The Kinks Play Giverny

Posted in Monet's Garden on June 21 2012, by Matt Newman

Is there a rock star hiding in our Water Lily Pool?

What does the British Invasion of the ’60s have to do with the NYBG‘s Water Lily Pool? Well, some of our visitors think there might be a connection there, but the validity of the link has proven elusive. So, in looking at the water lilies now growing in the outdoor pond–many of them breeds championed by Monet at Giverny–I’m here to set the record straight. Come rock, roll, or high water.

If you spend a few minutes perusing the signage around the water lilies in our pool, you’ll doubtless run into the culprit at the center of the stir. Many of the cultivar names in the collection lean toward Latinized or Asian-inspired nomenclature, but not this one. Even with its flowers yet to bloom, there’s more than one visitor to Monet’s Garden who’s thrown a double take at Nymphaea ‘Ray Davies’.

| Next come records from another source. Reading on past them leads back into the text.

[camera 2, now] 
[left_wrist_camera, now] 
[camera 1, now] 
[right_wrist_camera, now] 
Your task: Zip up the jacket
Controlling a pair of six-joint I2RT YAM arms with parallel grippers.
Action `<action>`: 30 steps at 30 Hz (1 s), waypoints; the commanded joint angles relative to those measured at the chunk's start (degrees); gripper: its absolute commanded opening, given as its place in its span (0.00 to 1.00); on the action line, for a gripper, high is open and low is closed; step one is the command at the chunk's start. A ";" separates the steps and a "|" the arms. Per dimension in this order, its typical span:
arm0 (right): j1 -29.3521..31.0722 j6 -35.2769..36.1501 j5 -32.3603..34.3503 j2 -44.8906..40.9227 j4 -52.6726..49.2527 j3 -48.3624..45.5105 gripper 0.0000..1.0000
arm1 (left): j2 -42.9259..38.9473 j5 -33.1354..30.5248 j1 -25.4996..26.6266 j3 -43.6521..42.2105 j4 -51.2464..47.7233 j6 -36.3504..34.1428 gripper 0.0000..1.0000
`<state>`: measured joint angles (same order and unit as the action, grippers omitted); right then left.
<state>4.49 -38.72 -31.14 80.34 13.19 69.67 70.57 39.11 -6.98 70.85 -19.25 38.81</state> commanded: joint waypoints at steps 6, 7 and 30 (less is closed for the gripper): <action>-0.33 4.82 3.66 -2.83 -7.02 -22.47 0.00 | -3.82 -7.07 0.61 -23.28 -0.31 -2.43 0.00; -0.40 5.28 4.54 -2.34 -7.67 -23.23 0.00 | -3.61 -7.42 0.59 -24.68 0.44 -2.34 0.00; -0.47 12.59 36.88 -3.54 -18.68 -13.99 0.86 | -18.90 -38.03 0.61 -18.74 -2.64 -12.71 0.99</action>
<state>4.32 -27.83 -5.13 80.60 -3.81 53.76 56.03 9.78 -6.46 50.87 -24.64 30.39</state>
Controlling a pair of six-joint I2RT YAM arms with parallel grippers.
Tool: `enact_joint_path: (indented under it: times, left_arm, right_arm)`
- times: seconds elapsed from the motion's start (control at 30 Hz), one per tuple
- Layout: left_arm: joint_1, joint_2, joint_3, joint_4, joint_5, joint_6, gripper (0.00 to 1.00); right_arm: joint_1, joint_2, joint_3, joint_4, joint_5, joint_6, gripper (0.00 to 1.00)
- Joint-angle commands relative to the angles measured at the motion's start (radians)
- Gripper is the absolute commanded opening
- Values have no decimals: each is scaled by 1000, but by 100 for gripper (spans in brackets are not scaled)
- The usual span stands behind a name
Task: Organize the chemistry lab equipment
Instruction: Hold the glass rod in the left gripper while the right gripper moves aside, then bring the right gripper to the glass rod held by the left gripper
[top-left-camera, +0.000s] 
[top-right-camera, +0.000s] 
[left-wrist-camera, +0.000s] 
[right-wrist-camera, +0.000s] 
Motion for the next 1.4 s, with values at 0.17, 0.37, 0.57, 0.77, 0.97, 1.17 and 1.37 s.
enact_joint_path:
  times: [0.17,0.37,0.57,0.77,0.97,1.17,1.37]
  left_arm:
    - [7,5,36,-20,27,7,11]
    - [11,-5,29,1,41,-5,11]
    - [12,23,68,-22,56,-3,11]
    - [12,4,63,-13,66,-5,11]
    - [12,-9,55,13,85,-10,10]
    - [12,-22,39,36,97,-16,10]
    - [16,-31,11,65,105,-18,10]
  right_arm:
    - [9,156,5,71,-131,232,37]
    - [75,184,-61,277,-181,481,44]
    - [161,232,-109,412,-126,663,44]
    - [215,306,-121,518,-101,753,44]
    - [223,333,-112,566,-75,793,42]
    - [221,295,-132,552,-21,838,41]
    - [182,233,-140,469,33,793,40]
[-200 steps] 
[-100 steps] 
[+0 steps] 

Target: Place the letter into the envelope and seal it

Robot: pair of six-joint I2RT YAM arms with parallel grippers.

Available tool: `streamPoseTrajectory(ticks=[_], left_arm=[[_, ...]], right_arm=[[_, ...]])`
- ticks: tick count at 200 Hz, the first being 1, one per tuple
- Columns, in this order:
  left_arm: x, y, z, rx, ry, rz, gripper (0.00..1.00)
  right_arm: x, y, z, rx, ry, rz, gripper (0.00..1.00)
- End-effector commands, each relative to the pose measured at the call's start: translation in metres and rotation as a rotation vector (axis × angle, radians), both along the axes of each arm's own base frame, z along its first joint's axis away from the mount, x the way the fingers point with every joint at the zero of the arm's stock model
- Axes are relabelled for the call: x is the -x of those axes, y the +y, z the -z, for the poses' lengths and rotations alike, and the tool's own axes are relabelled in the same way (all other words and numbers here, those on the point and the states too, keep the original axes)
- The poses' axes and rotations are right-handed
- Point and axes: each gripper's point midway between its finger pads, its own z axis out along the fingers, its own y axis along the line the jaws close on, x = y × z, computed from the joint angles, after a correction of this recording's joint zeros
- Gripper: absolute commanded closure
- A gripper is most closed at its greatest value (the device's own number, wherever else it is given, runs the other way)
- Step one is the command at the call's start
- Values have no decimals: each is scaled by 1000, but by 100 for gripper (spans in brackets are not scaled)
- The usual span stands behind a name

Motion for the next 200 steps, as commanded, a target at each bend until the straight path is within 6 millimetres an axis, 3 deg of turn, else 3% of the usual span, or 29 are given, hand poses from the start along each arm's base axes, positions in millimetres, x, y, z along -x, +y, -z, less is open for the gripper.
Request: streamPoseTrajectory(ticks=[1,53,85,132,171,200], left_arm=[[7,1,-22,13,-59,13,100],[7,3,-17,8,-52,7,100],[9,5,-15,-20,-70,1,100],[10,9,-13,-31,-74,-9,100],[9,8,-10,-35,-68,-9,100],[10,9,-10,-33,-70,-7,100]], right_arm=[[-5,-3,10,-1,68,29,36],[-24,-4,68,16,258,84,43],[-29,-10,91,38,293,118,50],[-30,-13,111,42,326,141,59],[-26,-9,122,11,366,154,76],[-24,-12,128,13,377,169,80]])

Since the cultivar found its place in the pond, Twitter has been lit with anxious audiophiles wondering where the lily found its name. Wes Anderson fans will know the moniker from the soundtracks of movies like Rushmore or The Darjeeling Limited. Baby boomers might be quicker on the draw: Ray Davies is (or, I should say, was) the lead singer of perennial rock monolith The Kinks. Still drawing a blank? Think “Lola” (just like cherry cola).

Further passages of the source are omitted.